Voilà pourtant qu’hier soir, en passant une nouvelle fois devant sa vitrine, j’ai aperçu du monde. Des gens attendaient devant la porte, comme pour un vrai spectacle. L’intérieur était éclairé, des spectateurs avaient pris place sur des chaises. Deux jeunes filles d’à peine quinze ans, au style de bonne famille, jouaient une pièce dans le genre Boulevard. C’est du moins ce que je croyais comprendre, au vu du téléphone que l’une d’elles faisait mine de décrocher, pendant que sa camarade penchait les yeux vers son texte. Il y avait dans cette scène esquissée, visible depuis la rue, où piétinaient dans le froid d’autres parents, une forme où j’aimerais m’évanouir, je ne sais comment.

L’autre jour, alors que je regardais une interview d’universitaire sur Bertolt Brecht, je me suis souvenu d’une représentation de Mahagonny que j’avais vue vers la fin des années quatre-vingts, à la Fondation Deutsch de la Meurthe de la Cité universitaire. Dans ces boiseries fin de siècle, la musique de Kurt Weil prenait un charme désuet. J’étais, me semble-t-il, accompagné de ma mère. Il y avait dans ce spectacle une jeune femme, dont le visage rond et les cheveux blonds ont surgi, je ne sais comment, de ma mémoire. Elle s’appelait Olivia, je crois, et m’assistait dans les préparatifs de Sud, de Julien Green, que je mettais en scène dans un petit théâtre à Clichy. Elle devait cumuler cela avec un rôle dans la pièce. 
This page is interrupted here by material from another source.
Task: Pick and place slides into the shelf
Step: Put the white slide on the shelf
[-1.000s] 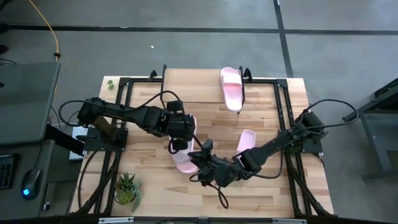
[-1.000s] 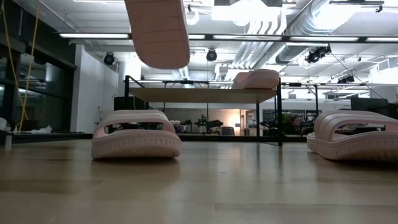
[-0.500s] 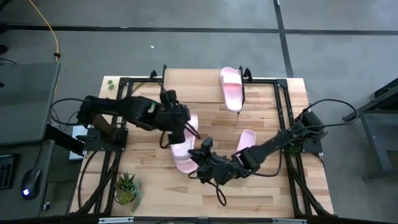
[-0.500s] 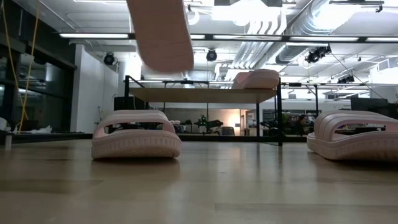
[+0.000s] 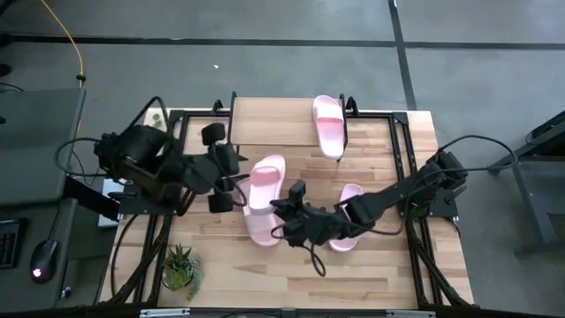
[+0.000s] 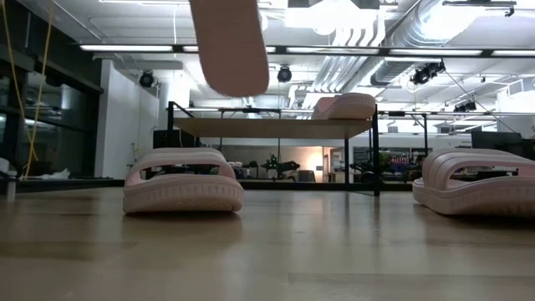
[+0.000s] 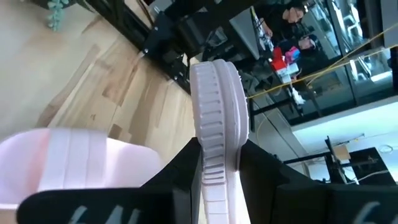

Ce souvenir s’associe, bizarrement, à une audition que j’ai passée à l’époque pour une pièce américaine : Thé et Sympathie de Robert Anderson (dont Minnelli tira un film que j’ai revu récemment). Je me revois, là encore accompagné de ma mère, rencontrant dans un café les jeunes théâtreux qui voulaient monter ce texte. Il y était question d’homosexualité, ou plus exactement d’un garçon que ses camarades soupçonnent d’être un inverti, parce qu’il ne se comporte pas comme un “dur”. Je n’avais pas le physique de l’emploi, et la situation, avec ma mère en chaperon, avait quelque chose de gênant. J’essayais, peut-être, de lui faire passer un message. Peut-être Olivia était-elle présente parmi ces gens. Ou peut-être que tout se mélange dans mon souvenir : homosexualité, Amérique old fashion, théâtre amateur. C’est comme un cristal de temps, d’autant plus troublant que ses contours ne sont pas nets.